Stored items from a collection:
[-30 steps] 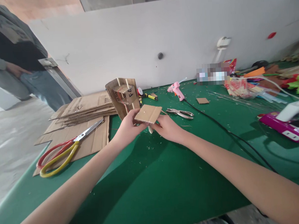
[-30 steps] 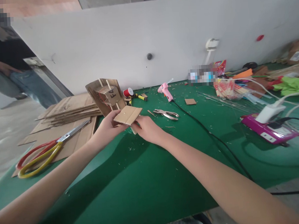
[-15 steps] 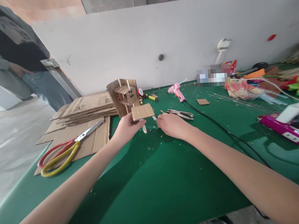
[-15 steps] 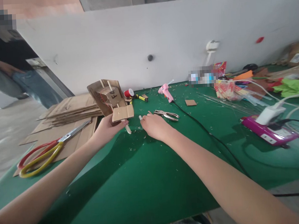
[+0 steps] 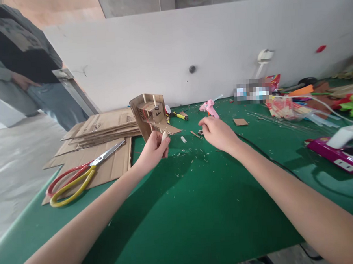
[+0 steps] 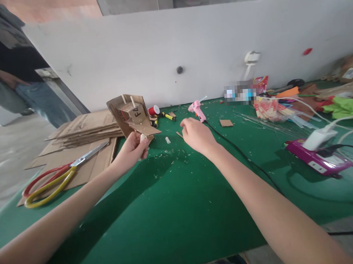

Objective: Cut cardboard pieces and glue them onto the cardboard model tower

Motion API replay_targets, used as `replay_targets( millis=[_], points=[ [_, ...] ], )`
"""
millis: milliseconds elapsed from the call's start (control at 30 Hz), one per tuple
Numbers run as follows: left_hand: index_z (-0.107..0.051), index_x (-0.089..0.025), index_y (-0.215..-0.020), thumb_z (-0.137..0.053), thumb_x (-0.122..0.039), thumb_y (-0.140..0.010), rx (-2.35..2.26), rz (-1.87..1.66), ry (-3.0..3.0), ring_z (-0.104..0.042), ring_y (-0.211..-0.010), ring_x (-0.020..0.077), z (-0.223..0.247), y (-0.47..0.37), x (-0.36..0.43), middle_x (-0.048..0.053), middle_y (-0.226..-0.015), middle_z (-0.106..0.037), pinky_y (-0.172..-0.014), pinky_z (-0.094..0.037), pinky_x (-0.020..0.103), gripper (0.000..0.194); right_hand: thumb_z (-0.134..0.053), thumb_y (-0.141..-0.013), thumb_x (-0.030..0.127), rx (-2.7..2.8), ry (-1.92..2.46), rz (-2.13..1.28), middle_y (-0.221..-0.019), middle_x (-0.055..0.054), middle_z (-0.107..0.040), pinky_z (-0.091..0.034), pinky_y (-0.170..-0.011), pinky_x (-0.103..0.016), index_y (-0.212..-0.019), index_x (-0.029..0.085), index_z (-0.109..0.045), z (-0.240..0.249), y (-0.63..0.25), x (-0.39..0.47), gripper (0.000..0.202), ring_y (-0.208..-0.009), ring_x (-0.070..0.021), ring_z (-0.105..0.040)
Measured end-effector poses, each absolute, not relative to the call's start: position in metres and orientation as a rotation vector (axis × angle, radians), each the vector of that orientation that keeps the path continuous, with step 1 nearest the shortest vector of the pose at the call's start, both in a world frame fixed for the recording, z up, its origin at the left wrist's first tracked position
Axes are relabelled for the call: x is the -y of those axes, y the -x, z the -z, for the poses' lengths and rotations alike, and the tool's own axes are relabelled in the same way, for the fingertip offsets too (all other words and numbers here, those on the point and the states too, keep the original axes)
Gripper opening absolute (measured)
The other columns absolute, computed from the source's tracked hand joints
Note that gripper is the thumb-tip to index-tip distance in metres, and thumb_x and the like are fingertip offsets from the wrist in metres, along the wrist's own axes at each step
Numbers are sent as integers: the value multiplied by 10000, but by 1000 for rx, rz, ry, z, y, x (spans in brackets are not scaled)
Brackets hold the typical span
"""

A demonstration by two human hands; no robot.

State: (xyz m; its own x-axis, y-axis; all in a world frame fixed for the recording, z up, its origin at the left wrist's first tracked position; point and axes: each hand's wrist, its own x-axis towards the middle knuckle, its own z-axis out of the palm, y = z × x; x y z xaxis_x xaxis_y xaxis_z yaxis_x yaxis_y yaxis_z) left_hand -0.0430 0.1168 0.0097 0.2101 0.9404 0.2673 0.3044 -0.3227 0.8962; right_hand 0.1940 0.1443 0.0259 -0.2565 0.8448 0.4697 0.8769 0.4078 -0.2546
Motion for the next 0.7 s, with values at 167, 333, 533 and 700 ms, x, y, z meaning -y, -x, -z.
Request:
replay_targets(
  millis=[167,333,533,700],
  points=[
    [-388,-207,-881,-419,-404,-937,-1135,-1104,-1790,-414,-509,82,3,42,-118,-61,-637,-409,-475,-355,209,208,-425,-928,222,2464,1688,370,-871,-138,-657,-442,-600,-321,-849,122,-696,-17,-181,-136,299,-874,-278,-600],
    [-481,-181,-843,-365,-403,-949,-1172,-1057,-1958,-442,-610,115,4,46,-116,-20,-679,-434,-588,-400,242,272,-464,-924,244,2527,1698,356,-899,-130,-666,-439,-580,-299,-870,140,-702,-15,-173,-135,265,-886,-260,-605],
    [-530,-169,-846,-329,-442,-931,-1133,-972,-2114,-519,-811,189,6,54,-115,38,-806,-560,-773,-439,304,350,-474,-935,334,2403,1727,406,-914,-114,-654,-408,-538,-282,-943,140,-641,-14,-166,-134,255,-859,-249,-602],
    [-588,-150,-889,-291,-503,-928,-1075,-947,-2119,-537,-852,222,10,58,-115,69,-846,-598,-819,-452,342,463,-435,-916,125,2498,1663,464,-944,-133,-646,-414,-627,-293,-885,134,-625,-8,-159,-139,192,-937,-254,-564]
  ],
)
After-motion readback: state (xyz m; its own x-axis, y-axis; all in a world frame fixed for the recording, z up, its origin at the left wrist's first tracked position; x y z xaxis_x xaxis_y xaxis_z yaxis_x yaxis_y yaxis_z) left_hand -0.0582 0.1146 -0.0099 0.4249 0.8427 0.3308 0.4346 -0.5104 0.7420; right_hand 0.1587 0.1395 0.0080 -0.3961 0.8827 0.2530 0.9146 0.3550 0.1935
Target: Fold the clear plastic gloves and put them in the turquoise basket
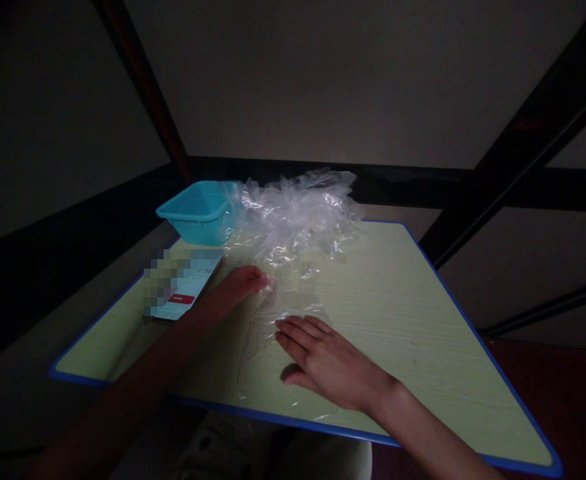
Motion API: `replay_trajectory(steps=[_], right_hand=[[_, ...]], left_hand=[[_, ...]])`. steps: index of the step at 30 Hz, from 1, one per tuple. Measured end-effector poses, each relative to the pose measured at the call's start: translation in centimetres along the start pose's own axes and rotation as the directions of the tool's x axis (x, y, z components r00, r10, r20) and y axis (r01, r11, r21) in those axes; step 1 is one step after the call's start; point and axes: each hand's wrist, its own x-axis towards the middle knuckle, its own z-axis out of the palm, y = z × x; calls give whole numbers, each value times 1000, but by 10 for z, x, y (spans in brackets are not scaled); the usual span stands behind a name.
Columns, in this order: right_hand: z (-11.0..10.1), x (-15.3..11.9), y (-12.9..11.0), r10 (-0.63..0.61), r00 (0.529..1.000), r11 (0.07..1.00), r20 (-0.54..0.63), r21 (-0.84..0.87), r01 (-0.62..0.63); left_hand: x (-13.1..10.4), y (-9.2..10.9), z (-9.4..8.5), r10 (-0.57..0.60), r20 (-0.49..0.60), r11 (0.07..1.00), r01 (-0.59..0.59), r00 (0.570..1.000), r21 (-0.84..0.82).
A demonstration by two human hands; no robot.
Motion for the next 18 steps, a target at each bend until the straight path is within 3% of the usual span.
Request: replay_trajectory(steps=[2, 4, 6, 9, 10, 14, 18], right_hand=[[-7, -2, 7, -13, 999, 990, -43, 137, 18], [-14, -1, 21, 74, 986, 951, -152, 309, -23], [-20, 4, 43, 319, 905, 858, -282, 491, -150], [-23, 20, 81, 638, 739, 621, -217, 712, -327], [-22, 26, 92, 662, 720, 602, -209, 720, -346], [-18, 52, 120, 691, 694, 577, -205, 735, -357], [-18, 66, 125, 663, 729, 563, -170, 756, -335]], left_hand=[[4, -1, -3, -27, 45, 992, 33, 999, -126], [6, 0, -6, -60, 97, 967, 81, 993, -240], [7, 3, -8, -95, 138, 935, 136, 986, -326], [8, 6, -10, -137, 170, 891, 197, 976, -409], [8, 6, -11, -147, 171, 880, 208, 974, -428], [9, 4, -12, -167, 139, 856, 213, 976, -471], [10, 1, -12, -171, 53, 861, 176, 984, -478]])
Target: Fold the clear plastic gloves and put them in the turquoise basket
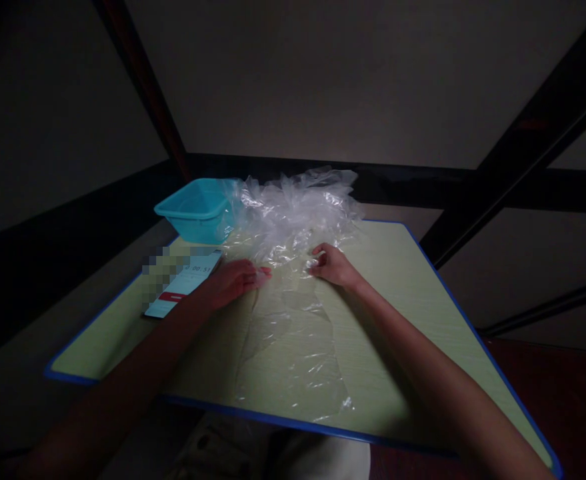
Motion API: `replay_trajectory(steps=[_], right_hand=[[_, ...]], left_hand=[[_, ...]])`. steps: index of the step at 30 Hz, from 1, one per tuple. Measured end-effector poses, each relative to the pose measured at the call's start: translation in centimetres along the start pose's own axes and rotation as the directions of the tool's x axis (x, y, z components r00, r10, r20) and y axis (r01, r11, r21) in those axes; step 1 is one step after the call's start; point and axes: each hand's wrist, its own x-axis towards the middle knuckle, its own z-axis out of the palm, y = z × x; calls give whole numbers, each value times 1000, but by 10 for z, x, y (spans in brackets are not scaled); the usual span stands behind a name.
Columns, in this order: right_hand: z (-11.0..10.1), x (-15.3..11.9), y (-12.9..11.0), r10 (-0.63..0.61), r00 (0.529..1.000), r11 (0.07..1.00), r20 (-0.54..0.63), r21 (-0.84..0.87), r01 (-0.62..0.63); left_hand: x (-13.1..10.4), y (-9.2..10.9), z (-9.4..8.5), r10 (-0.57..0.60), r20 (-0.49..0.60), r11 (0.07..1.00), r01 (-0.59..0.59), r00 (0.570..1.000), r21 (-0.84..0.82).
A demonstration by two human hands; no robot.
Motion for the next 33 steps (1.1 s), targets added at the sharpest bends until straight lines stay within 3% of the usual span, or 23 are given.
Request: replay_trajectory(steps=[8, 16, 19, 26, 29, 33], right_hand=[[-4, -10, -16, -106, 992, 994, 67, 17, 105], [-11, -44, -40, -249, 967, 966, -53, -83, 244], [-12, -65, -47, -342, 937, 934, -71, -133, 331], [-15, -113, -49, -429, 903, 888, 2, -184, 422], [-15, -129, -43, -432, 902, 885, 24, -180, 429], [-11, -145, -33, -412, 907, 887, 90, -189, 422]], left_hand=[[-4, 2, 5, 80, -65, 990, -72, 995, 122], [-27, 17, 6, 256, -59, 912, -221, 965, 345], [-42, 20, 8, 344, -6, 848, -308, 939, 432], [-80, 14, 5, 545, 198, 582, -538, 814, 610], [-92, 6, 0, 541, 252, 511, -552, 802, 659], [-100, -8, -8, 473, 319, 489, -546, 821, 680]])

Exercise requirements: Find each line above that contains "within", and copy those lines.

Worked solution:
Motion for the next 18 steps, a target at each bend until the straight path is within 3% of the usual span.
Motion for the next 33 steps (1.1 s), targets added at the sharpest bends until straight lines stay within 3% of the usual span, or 23 are given.

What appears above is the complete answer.